Debate requests: Leave materialism or explain why anyone should remain a materialists after learning about consciousness.

Have you considered emergent dualism? What are your objections?

User avatar
Divine Insight
Savant
Posts: 18070
Joined: Thu Jun 28, 2012 10:59 pm
Location: Here & Now
Been thanked: 19 times

Re: Emergent Dualism

Post #2

Post by Divine Insight »

AgnosticBoy wrote: Debate requests: Leave materialism or explain why anyone should remain a materialists after learning about consciousness.
There are a few things to consider here. To begin with David Chalmers hasn't provided any evidence for his theoretical hypotheses. So it's not like he we need to accept his hypothesis and abandon all others.

Also, David Chalmers is ultimately supports panpsychism and includes this postulate in his hypotheses. He even further defines this in greater detail as panprotopsychism.

In other words, Chalmers is proposing that the material that the world is made of has a fundamental primal psychic attribute or property to it. He's basically suggesting that we need to introduce or postulate the existence of a type of quantum psychic attribute to the material world, not unlike how we have postulated the existence of electric charge to explain electromagnetism, etc.

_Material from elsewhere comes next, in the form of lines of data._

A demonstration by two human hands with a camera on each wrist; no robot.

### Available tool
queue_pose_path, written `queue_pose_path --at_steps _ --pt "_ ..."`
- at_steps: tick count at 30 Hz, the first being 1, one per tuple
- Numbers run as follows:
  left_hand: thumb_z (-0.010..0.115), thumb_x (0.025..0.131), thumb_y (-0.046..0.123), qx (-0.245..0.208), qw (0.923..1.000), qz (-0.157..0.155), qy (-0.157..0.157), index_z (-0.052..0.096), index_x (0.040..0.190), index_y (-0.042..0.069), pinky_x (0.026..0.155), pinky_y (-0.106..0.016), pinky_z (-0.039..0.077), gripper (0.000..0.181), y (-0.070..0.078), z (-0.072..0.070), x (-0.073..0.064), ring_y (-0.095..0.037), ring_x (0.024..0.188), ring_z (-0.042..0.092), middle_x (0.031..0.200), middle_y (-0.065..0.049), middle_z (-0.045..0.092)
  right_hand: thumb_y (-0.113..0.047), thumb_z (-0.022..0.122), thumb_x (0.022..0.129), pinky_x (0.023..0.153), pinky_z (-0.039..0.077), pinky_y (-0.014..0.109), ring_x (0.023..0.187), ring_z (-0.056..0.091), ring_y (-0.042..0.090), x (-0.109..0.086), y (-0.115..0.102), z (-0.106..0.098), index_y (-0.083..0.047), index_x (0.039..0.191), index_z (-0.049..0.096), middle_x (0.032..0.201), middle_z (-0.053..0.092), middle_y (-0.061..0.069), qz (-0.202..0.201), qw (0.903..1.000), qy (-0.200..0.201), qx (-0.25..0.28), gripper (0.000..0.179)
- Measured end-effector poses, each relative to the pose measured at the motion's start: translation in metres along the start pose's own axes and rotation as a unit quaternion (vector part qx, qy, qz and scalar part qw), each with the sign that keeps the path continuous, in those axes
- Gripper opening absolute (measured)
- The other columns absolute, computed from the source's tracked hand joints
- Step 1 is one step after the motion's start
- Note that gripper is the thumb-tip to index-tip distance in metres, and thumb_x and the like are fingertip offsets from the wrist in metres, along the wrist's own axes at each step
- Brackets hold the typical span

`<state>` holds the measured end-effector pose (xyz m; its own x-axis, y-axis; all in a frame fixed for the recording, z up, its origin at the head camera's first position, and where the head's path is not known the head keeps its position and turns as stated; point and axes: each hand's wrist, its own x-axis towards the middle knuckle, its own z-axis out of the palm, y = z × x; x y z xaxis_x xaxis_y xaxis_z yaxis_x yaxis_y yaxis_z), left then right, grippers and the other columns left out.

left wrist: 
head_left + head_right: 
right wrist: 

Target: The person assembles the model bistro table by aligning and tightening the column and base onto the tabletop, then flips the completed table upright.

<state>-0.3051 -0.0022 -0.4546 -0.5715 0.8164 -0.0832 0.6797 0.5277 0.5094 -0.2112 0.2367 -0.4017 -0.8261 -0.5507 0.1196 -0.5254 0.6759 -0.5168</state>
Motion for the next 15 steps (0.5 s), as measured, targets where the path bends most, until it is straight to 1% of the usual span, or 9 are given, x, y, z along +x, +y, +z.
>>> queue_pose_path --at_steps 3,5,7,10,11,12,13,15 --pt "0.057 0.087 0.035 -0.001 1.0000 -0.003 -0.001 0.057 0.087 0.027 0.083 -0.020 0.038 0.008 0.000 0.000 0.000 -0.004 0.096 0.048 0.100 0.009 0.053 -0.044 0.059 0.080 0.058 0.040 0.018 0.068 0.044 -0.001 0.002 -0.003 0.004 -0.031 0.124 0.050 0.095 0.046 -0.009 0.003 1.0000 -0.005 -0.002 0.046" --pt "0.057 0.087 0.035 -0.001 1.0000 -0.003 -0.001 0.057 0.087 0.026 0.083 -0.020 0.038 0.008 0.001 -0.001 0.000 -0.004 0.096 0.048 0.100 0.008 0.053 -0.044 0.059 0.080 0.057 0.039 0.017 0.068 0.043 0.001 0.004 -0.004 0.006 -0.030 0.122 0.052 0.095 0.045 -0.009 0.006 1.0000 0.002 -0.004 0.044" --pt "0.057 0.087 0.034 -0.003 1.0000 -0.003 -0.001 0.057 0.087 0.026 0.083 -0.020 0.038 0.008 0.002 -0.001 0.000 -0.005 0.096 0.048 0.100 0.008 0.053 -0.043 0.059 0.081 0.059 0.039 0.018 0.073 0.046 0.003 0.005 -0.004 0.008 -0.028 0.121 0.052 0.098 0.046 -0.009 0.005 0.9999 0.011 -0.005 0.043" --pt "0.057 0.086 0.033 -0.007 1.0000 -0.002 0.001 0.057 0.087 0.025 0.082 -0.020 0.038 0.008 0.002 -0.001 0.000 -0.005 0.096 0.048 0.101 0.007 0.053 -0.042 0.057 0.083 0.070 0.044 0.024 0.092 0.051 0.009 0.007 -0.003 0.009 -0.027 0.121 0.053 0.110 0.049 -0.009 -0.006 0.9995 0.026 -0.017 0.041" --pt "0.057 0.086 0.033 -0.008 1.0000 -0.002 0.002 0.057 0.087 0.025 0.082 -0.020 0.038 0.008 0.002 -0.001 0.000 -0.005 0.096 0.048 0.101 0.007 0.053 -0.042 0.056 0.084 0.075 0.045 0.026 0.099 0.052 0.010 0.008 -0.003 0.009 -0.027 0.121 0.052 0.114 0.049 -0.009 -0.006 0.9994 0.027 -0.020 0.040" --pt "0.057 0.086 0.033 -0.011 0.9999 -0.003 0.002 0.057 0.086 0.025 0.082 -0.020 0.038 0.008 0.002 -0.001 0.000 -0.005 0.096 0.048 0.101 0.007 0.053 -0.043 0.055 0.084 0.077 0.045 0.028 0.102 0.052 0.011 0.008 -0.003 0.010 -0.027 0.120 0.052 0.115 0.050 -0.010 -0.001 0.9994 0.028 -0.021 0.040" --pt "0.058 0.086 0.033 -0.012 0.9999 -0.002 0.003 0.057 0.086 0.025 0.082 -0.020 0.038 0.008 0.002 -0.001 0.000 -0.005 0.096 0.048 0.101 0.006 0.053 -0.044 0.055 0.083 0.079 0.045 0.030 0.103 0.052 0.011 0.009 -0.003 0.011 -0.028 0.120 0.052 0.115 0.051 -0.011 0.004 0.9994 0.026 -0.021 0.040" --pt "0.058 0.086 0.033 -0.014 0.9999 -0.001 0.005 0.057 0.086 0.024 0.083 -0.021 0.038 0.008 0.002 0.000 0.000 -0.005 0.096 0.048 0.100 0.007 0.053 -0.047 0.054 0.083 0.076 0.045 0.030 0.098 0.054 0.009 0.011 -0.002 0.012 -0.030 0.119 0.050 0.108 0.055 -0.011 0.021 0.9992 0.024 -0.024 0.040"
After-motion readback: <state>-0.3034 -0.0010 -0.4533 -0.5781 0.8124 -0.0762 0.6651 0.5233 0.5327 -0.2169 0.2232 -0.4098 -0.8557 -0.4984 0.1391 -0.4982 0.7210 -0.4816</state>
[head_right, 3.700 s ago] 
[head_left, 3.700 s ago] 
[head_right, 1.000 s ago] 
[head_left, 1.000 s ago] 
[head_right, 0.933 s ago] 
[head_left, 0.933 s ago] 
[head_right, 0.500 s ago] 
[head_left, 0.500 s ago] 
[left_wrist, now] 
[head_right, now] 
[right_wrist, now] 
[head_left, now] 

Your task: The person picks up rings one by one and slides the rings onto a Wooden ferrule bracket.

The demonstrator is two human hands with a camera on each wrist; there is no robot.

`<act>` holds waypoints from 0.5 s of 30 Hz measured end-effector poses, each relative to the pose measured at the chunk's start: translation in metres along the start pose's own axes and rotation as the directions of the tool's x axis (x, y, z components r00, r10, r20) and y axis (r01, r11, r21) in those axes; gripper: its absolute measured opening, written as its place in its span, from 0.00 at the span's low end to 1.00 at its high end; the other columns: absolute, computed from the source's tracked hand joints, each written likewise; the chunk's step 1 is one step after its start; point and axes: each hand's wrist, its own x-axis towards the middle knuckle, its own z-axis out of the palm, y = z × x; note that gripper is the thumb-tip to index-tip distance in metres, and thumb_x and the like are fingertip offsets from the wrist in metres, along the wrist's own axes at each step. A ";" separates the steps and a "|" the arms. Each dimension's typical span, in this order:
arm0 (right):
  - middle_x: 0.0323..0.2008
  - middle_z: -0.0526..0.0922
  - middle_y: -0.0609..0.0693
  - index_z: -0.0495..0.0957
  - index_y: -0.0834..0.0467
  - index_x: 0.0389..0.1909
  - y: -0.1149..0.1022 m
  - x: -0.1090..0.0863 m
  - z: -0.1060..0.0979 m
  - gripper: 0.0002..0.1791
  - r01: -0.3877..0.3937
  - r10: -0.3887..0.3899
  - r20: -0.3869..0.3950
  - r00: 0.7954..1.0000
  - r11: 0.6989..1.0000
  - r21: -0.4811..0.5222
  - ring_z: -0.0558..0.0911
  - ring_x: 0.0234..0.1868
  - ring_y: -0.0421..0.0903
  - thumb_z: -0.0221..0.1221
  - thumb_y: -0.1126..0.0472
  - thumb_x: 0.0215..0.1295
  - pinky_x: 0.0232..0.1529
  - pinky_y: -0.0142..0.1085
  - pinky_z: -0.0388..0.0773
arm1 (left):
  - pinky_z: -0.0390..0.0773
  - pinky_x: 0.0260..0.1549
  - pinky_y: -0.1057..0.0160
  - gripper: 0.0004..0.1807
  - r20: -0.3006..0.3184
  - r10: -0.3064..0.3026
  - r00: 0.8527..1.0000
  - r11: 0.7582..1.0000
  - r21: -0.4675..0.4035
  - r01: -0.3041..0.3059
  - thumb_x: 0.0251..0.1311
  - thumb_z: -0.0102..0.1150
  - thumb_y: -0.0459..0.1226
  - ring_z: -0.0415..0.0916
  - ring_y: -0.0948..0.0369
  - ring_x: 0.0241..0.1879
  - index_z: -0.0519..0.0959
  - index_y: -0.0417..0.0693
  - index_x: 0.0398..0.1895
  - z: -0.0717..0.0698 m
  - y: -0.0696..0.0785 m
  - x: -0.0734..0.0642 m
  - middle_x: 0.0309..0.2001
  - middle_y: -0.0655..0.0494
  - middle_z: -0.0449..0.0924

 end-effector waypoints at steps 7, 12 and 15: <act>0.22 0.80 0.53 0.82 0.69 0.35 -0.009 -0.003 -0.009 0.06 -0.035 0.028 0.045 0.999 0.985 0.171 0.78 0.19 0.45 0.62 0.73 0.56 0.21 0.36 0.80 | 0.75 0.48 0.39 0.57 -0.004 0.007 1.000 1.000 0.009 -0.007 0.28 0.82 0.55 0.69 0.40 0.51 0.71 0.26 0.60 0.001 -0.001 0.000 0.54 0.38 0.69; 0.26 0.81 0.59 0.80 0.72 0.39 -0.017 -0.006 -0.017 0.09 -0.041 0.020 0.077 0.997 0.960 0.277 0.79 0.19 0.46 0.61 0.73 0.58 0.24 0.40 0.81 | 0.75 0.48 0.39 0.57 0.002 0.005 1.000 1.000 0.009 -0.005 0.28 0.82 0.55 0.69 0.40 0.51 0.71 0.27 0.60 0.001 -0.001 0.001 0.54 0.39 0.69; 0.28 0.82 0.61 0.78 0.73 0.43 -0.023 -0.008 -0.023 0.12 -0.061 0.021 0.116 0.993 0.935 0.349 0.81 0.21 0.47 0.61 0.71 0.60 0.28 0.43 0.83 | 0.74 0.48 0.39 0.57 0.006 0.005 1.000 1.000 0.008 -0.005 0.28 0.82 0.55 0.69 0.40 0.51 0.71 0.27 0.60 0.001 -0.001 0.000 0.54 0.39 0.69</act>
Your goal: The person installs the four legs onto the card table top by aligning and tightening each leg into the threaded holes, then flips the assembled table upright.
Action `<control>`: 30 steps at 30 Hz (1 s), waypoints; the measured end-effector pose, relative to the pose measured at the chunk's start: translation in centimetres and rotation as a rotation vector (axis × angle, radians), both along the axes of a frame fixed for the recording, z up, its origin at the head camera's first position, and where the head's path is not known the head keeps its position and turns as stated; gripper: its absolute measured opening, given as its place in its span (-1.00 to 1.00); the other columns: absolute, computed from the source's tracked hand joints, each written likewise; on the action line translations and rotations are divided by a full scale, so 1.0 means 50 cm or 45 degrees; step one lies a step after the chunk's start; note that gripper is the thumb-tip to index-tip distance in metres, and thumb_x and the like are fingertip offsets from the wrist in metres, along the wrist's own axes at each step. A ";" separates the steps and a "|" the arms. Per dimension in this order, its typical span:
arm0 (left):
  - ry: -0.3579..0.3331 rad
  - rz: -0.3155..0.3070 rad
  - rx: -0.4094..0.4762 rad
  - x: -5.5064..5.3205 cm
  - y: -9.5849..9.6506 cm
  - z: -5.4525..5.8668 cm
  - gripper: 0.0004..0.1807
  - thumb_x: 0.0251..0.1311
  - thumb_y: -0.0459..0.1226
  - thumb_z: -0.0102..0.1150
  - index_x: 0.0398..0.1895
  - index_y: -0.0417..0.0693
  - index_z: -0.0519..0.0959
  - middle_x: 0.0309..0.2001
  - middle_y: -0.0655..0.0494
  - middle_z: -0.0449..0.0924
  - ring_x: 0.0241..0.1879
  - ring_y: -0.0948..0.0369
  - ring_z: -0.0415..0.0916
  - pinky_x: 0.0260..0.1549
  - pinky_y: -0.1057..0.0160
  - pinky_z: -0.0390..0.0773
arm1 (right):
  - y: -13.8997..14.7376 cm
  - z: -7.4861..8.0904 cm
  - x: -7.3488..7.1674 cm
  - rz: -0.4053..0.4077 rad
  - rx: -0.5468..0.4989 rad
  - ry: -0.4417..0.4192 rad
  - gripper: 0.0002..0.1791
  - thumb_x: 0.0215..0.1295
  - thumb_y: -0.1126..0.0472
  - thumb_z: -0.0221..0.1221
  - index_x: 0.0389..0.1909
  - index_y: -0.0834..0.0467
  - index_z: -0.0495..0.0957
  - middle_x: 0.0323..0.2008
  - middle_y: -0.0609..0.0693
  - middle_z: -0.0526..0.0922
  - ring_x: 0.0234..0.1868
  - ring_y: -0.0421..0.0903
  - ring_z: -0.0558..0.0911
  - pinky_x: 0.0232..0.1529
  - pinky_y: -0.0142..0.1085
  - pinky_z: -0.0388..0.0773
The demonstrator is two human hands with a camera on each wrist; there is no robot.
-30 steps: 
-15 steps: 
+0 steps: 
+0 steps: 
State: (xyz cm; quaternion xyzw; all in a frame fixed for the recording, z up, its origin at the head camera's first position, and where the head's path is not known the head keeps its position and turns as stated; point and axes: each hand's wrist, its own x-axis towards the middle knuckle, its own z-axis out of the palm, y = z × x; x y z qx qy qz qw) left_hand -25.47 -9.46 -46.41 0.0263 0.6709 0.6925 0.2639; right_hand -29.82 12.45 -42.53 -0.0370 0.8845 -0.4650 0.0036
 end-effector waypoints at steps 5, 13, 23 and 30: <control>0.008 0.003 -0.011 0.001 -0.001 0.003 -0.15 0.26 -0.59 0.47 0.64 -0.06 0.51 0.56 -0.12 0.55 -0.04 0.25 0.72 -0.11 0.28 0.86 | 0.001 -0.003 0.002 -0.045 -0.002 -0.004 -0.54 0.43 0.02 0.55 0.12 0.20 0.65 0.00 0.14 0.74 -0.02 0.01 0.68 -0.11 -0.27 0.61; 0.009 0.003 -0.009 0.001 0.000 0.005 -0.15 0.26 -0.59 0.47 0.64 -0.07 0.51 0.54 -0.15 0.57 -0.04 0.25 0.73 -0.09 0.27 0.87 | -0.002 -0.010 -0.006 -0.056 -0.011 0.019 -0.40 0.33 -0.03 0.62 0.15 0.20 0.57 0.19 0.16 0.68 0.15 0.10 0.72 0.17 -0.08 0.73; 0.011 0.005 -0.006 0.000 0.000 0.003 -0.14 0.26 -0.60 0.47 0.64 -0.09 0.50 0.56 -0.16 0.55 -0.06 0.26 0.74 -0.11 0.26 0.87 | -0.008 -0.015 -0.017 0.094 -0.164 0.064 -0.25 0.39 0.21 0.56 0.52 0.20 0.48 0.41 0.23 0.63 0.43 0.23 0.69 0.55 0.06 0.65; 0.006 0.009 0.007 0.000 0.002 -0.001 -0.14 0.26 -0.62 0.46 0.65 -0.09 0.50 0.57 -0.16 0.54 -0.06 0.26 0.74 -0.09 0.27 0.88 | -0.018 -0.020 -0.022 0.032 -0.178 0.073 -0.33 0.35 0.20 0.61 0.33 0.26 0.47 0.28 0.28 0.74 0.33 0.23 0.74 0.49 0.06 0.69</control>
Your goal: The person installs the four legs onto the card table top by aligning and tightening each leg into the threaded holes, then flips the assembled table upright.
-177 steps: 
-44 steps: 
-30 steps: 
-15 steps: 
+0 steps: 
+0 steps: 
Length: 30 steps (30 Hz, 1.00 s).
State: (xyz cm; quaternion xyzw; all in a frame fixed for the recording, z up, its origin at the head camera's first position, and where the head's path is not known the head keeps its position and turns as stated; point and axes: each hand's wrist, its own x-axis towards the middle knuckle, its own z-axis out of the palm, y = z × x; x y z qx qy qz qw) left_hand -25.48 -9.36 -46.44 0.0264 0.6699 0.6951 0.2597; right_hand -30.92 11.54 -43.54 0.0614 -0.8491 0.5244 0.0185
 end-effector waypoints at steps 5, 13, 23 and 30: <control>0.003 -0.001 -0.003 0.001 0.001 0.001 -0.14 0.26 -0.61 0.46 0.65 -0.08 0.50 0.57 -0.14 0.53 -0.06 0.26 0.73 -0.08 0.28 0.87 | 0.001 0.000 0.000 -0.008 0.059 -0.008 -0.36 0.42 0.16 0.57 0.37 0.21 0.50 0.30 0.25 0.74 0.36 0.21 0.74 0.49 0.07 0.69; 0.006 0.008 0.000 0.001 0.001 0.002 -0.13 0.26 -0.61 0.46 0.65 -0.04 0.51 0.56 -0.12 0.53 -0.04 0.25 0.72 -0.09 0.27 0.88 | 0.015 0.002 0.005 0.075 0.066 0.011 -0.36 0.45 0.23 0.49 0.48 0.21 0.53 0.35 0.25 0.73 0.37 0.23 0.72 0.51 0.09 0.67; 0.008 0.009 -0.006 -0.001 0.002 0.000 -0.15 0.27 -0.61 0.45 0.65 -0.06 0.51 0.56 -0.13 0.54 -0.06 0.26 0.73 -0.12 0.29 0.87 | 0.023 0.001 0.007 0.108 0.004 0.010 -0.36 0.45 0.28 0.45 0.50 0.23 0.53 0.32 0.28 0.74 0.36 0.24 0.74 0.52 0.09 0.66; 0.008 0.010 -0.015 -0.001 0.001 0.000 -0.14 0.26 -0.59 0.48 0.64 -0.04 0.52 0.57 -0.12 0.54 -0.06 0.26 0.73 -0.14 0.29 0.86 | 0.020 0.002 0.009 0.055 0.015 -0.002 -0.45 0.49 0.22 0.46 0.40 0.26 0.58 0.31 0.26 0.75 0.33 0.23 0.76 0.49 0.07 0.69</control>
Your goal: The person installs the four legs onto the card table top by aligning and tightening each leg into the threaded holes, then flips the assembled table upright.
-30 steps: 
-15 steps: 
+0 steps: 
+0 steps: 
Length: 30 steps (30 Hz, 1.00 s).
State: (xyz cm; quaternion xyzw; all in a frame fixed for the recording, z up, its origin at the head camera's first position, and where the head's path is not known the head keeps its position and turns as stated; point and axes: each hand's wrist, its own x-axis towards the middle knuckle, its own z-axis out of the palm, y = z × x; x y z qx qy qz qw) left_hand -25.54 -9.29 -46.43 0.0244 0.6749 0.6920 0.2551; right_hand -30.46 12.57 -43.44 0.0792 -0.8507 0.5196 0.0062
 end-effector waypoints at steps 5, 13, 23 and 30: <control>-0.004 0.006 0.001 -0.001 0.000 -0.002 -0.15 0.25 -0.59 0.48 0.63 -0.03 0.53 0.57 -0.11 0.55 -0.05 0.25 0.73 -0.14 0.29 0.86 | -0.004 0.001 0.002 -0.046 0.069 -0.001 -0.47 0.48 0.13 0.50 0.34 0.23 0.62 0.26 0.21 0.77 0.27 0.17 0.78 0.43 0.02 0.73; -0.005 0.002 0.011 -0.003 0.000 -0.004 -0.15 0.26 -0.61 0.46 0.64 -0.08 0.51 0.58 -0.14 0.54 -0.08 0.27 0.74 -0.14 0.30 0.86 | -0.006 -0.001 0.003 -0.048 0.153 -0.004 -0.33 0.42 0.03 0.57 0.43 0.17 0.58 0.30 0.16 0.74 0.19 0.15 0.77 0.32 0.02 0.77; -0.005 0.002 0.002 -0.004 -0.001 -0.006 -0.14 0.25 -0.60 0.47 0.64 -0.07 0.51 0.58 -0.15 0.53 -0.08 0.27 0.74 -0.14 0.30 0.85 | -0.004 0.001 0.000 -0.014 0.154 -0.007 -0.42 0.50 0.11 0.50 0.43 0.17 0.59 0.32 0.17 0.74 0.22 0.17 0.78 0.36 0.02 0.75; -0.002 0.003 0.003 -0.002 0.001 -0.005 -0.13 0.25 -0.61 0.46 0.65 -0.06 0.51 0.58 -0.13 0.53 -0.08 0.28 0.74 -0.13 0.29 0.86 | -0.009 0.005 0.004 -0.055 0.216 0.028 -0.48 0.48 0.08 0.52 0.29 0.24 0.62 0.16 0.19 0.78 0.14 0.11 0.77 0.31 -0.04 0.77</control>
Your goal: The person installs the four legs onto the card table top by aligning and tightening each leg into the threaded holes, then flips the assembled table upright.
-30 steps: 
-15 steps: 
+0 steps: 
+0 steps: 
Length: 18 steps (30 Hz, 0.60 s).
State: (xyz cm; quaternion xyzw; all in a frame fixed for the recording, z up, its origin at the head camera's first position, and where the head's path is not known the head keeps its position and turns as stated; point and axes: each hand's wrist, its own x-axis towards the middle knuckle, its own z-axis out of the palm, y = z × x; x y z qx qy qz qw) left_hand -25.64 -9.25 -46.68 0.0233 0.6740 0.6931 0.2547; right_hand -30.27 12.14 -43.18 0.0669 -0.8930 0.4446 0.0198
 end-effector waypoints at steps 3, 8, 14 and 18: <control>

So Chalmers is actually arguing that consciousness is fundamental. It only "emerges" as dualism in the brain because the brain provides a platform for this primal consciousness to experience self-awareness or sentience.

So in this sense Chalmers is basically supporting the hypothesis of panpsychism.
AgnosticBoy wrote: Have you considered emergent dualism? What are your objections?
Actually pure emergence of consciousness from a physical brain would still be a secular materialistic view. So this is not what David Chalmers is arguing for.

The emergence of consciousness from a purely materialistic brain could "theoretically" be explained via the natural electromagnetic and logical feedback loops of an analog computer which is what the brain is.

So this would be the secular materialist's view. There is nothing in David Chalmers' proposal that would cause a secular materialist to need to abandon a purely materialistic worldview.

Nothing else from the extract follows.